◆ To do: Return all the records, each one exactly as given.

(Data for this task Opens)

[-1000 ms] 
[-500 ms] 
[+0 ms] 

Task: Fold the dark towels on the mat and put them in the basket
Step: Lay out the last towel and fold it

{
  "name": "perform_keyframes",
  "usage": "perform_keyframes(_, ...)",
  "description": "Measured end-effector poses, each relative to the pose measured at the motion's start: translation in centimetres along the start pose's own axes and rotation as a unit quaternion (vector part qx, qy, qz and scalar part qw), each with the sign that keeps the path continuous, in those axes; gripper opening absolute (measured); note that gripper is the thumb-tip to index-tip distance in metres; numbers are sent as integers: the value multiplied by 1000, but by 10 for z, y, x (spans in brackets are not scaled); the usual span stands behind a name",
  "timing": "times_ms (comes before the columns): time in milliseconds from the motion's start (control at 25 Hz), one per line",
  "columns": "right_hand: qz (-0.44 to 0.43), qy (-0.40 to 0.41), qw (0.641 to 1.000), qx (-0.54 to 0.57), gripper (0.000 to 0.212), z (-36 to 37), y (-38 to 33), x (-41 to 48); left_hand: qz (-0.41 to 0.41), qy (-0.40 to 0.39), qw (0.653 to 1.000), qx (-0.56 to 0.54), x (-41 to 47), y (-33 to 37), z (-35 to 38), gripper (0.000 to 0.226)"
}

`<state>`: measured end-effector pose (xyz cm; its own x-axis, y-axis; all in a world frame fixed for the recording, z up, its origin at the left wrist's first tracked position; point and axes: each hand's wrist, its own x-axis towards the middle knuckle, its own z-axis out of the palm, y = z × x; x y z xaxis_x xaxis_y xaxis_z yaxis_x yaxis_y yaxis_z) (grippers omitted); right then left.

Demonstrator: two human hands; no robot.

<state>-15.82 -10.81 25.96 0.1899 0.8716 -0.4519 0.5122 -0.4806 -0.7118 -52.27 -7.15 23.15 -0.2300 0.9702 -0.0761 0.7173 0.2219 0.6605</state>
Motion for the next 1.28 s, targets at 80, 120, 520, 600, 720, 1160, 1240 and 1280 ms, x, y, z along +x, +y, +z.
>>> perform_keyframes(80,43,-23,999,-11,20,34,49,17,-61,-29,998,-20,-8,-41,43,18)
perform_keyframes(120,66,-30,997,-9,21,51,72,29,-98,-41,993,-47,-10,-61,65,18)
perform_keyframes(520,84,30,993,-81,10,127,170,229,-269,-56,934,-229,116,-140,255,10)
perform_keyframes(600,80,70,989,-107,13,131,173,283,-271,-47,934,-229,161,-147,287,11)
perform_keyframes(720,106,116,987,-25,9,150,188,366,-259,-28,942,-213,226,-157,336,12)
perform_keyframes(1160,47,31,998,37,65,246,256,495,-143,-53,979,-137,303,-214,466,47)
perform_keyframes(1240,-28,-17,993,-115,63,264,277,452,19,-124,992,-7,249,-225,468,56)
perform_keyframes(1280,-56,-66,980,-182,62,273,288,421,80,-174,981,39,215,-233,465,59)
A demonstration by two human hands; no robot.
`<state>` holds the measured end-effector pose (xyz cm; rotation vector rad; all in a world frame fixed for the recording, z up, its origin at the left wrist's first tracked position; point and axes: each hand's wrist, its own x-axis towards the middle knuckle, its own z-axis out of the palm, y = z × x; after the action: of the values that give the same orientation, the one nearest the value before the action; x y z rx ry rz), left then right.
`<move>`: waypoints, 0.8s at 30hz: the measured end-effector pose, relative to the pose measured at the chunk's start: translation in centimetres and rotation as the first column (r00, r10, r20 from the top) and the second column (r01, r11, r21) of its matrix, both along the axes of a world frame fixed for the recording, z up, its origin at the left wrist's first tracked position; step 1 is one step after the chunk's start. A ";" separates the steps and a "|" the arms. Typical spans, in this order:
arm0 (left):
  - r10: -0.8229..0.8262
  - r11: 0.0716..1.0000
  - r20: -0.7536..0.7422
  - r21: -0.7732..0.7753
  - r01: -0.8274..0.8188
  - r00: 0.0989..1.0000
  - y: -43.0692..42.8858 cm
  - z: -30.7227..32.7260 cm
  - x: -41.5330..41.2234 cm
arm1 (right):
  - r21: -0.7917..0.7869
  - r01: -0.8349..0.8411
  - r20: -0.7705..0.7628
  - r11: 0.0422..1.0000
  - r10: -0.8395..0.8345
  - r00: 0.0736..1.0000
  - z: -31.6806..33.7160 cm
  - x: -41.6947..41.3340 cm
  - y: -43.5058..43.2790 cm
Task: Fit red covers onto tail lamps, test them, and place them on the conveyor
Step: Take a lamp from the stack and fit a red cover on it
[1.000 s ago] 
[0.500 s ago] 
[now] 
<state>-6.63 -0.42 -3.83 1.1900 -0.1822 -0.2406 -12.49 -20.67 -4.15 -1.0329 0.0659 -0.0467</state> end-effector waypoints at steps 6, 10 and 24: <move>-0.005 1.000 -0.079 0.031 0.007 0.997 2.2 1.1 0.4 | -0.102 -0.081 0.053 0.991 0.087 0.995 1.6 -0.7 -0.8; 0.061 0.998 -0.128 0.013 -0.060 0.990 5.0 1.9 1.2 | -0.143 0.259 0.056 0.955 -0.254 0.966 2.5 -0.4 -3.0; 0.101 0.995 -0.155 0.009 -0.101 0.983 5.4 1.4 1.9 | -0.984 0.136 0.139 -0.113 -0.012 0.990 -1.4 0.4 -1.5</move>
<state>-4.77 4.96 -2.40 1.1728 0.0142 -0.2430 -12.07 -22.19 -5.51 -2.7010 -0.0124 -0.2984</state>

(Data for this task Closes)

◆ Exercise result:
[-1000 ms] 
[-500 ms] 
[+0 ms] 

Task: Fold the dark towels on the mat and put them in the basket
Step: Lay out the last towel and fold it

{
  "name": "perform_keyframes",
  "usage": "perform_keyframes(_, ...)",
  "description": "Measured end-effector poses, each relative to the pose measured at the motion's start: translation in centimetres along the start pose's own axes and rotation as a unit quaternion (vector part qx, qy, qz and scalar part qw), each with the sign that keeps the path continuous, in those axes; gripper opening absolute (measured); note that gripper is the thumb-tip to index-tip distance in metres; numbers are sent as integers: the value multiplied by 1000, but by 10 for z, y, x (spans in brackets are not scaled); the usual span stands behind a name",
  "timing": "times_ms (comes before the columns): time in milliseconds from the motion's start (control at 25 Hz), one per line",
  "columns": "right_hand: qz (-0.44 to 0.43), qy (-0.40 to 0.41), qw (0.641 to 1.000), qx (-0.54 to 0.57), gripper (0.000 to 0.212), z (-36 to 37), y (-38 to 33), x (-41 to 48); left_hand: qz (-0.41 to 0.41), qy (-0.40 to 0.39), qw (0.653 to 1.000), qx (-0.56 to 0.54), x (-41 to 47), y (-33 to 37), z (-35 to 38), gripper (0.000 to 0.226)"
}

`<state>`: measured end-effector pose (xyz cm; its own x-axis, y-axis; all in a world frame fixed for the recording, z up, its origin at the left wrist's first tracked position; point and axes: each hand's wrist, its own x-axis towards the middle knuckle, its own z-axis out of the palm, y = z × x; x y z xaxis_x xaxis_y xaxis_z yaxis_x yaxis_y yaxis_z) (grippers omitted); right then left.

Demonstrator: two human hands; no robot.

<state>-15.82 -10.81 25.96 0.1899 0.8716 -0.4519 0.5122 -0.4806 -0.7118 -52.27 -7.15 23.15 -0.2300 0.9702 -0.0761 0.7173 0.2219 0.6605</state>
Motion for the next 1.28 s, targets at 80, 120, 520, 600, 720, 1160, 1240 and 1280 ms, x, y, z along +x, +y, +z.
>>> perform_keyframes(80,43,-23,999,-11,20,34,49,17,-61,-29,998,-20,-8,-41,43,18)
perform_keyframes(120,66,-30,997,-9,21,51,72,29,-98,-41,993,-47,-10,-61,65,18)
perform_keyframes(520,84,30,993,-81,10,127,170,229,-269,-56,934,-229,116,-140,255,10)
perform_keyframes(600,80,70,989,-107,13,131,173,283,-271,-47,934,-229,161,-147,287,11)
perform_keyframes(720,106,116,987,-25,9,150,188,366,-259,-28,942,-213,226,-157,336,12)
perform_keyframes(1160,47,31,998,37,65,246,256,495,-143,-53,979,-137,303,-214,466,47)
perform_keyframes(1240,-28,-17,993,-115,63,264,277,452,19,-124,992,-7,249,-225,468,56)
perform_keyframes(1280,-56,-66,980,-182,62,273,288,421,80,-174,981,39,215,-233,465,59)
A demonstration by two human hands; no robot.
`<state>` holds the measured end-effector pose (xyz cm; rotation vector rad; all in a world frame fixed for the recording, z up, its origin at the left wrist's first tracked position; point and axes: each hand's wrist, its own x-axis towards the middle knuckle, its own z-axis out of the palm, y = z × x; after the action: of the values that give the same orientation, the one nearest the value before the action; x y z rx ry rz), left then right.
`<move>`: waypoints, 0.8s at 30hz: the measured end-effector pose, relative to the pose measured at the chunk's start: translation in centimetres and rotation as the first column (r00, r10, r20 from the top) and the second column (r01, r11, r21) of its matrix, both along the axes of a world frame fixed for the recording, z up, its origin at the left wrist's first tracked position; step 1 is one step after the chunk's start. A ";" separates the steps and a "|" the arms. Typical spans, in this order:
arm0 (left):
  - r10: -0.8229..0.8262
  - r11: 0.0716..1.0000
  - r20: -0.7536..0.7422
  - r21: -0.7732..0.7753
  - r01: -0.8274..0.8188
  - r00: 0.0989..1.0000
  - y: -43.0692..42.8858 cm
  - z: -30.7227..32.7260 cm
  - x: -41.5330..41.2234 cm
arm1 (right):
  - r21: -0.7917..0.7869
  - r01: -0.8349..0.8411
  - r20: -0.7705..0.7628
  - r11: 0.0422..1.0000
  - r10: -0.8395..0.8345
  - r00: 0.0736..1.0000
  - z: -31.6806..33.7160 cm
  - x: -41.6947..41.3340 cm
  - y: -43.5058..43.2790 cm
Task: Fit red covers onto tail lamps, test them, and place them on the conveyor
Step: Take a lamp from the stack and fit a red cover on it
[1.000 s ago] 
[0.500 s ago] 
[now] 
<state>-6.63 -0.42 -3.83 1.1900 -0.1822 -0.2406 -12.49 -20.67 -4.15 -1.0329 0.0659 -0.0467</state> end-effector waypoints at steps 6, 10 and 24: <move>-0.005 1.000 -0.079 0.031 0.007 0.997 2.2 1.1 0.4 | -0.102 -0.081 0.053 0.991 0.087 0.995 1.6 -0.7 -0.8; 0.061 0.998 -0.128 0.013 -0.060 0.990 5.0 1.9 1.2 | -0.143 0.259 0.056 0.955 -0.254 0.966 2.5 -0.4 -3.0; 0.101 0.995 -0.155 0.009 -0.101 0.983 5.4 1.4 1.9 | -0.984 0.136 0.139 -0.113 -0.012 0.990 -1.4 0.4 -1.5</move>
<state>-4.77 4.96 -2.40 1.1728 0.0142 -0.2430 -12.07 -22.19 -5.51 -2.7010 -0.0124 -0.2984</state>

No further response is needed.